This bug does not seem to be directly related to the bug from which it is cloned. Not everything that fails to provision is necessarily going to trigger a 'failure.' Please describe what it is you're attempting to do in more detail.
As with the description , I tried to put invalid configuration , but it seems it drops it gracefully if the options that are invalid and provision the machines , checked with Joel and did below : Removing the machine.openshift.io/cluster-api-cluster from spec.template.metadata.labels After that it never created any machines or logs [miyadav@miyadav bugvsphere]$ oc get machineset NAME DESIRED CURRENT READY AVAILABLE AGE miyadav-11-rdnr9-worker 2 2 2 2 134m miyadav-11-rdnr9-worker-invalid 1 56s miyadav-11-rdnr9-worker-rz 1 1 1 1 26m . . Then manually tried creating a machine that doesn't have the label rather than using a machineset. Getting this : . . . E0513 08:47:29.127626 1 controller.go:173] miyadav-11-rdnr9-worker-sam: machine validation failed: spec.labels: Invalid value: map[string]string{"machine.openshift.io/cluster-api-machine-role":"worker", "machine.openshift.io/cluster-api-machine-type":"worker", "machine.openshift.io/cluster-api-machineset":"miyadav-11-rdnr9-worker", "machine.openshift.io/region":"", "machine.openshift.io/zone":""}: missing machine.openshift.io/cluster-api-cluster label. So , I would need more help to understand the reason to create this bug ..

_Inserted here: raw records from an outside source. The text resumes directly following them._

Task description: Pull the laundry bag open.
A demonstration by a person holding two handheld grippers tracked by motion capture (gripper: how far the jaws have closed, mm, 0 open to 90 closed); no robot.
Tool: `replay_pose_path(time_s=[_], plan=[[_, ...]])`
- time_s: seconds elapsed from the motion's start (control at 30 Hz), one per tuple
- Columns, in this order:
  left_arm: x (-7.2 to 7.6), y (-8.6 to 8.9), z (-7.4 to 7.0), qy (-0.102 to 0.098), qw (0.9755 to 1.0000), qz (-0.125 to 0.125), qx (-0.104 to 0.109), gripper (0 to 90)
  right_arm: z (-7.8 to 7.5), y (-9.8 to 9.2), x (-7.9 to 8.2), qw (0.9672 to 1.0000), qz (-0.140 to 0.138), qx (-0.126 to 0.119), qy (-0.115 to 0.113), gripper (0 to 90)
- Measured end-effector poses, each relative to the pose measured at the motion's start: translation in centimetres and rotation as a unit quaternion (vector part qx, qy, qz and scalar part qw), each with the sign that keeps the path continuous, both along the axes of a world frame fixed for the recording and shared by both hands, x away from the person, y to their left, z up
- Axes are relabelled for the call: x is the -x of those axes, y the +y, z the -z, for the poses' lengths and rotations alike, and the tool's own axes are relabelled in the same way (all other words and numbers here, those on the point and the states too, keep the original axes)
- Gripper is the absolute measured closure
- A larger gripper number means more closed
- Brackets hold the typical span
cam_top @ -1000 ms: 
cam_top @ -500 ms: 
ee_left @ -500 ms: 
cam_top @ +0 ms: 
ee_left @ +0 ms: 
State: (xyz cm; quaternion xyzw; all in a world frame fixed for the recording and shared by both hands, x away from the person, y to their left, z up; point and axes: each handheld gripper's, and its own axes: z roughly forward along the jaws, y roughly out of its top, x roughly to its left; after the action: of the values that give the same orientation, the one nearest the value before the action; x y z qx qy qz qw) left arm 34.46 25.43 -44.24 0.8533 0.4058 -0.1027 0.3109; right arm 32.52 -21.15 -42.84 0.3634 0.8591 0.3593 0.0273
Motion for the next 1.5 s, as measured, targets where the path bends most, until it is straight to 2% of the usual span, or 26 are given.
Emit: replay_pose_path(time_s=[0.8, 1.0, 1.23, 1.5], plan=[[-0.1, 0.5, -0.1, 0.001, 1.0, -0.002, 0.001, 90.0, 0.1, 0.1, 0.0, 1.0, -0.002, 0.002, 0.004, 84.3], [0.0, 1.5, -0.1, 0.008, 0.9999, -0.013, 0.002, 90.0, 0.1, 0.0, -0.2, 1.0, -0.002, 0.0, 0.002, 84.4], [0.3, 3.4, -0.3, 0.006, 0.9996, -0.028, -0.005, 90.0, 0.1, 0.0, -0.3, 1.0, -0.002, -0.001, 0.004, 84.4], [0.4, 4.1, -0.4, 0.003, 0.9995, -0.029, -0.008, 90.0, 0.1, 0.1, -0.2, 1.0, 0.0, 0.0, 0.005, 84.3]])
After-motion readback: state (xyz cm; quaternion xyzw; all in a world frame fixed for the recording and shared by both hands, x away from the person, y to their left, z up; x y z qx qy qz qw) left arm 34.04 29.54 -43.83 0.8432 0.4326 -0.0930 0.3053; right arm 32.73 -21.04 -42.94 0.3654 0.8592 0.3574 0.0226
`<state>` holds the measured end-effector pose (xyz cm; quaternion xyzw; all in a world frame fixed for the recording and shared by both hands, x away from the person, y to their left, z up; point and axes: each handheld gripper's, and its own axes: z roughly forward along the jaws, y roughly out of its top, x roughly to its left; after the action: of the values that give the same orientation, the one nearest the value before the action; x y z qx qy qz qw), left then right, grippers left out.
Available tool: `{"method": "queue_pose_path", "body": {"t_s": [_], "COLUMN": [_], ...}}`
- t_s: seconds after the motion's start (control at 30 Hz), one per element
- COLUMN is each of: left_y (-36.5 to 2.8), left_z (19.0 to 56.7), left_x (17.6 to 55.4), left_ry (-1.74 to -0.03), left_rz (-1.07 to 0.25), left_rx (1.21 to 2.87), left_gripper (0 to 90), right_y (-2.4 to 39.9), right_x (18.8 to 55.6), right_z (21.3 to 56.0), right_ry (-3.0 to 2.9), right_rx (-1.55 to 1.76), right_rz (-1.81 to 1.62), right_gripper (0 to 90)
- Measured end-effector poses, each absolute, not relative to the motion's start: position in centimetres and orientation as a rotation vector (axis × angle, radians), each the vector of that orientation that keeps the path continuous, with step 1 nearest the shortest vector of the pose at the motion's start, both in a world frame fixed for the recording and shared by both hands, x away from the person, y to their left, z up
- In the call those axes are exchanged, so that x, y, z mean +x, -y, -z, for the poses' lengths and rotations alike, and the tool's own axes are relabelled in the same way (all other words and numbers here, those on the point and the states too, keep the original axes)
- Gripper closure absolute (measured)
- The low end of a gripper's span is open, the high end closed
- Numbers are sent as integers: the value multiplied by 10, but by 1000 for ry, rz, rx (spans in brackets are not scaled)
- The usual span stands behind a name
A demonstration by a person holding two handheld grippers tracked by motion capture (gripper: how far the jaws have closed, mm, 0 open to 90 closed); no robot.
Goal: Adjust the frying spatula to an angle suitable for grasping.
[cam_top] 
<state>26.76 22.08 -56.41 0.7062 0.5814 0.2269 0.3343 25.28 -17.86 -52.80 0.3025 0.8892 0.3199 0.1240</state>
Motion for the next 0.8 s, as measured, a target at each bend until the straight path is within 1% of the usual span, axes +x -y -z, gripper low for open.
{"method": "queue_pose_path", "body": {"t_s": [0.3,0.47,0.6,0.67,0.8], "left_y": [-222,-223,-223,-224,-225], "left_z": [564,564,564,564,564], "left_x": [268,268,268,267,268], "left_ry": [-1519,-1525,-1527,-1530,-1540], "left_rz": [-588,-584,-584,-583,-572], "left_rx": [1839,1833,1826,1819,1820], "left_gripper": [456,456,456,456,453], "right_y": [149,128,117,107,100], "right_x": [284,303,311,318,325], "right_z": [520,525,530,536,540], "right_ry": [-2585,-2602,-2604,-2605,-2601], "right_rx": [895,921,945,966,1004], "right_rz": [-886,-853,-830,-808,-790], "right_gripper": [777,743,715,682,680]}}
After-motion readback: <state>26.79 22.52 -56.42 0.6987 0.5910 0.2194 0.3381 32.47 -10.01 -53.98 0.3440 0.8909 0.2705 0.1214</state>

This will be easier to validate once BZ#1833256 is merged. Perhaps we could add that as a dependency of this and hold off verifying this for now. If that BZ can be verified, then this one is also working
Making this depend on BZ#1833256 as we need it before we can verify this
[miyadav@miyadav bugvsphere]$ oc get clusterversion NAME VERSION AVAILABLE PROGRESSING SINCE STATUS version 4.5.0-0.nightly-2020-05-26-051016 True False 37m Cluster version is 4.5.0-0.nightly-2020-05-26-051016 Validated both scenarios as mentioned above machines never went to provisioning stuck phase . After checking with Joel, As the invalid configuration is being reproduced by the dependent bug mentioned in this one . https://bugzilla.redhat.com/show_bug.cgi?id=1833256 With that being Failed , with valid "invalid configuration" validates this bug as well, as the invalid configurations mentioned in this bug to reproduce are not something which will be created during installation or running cluster.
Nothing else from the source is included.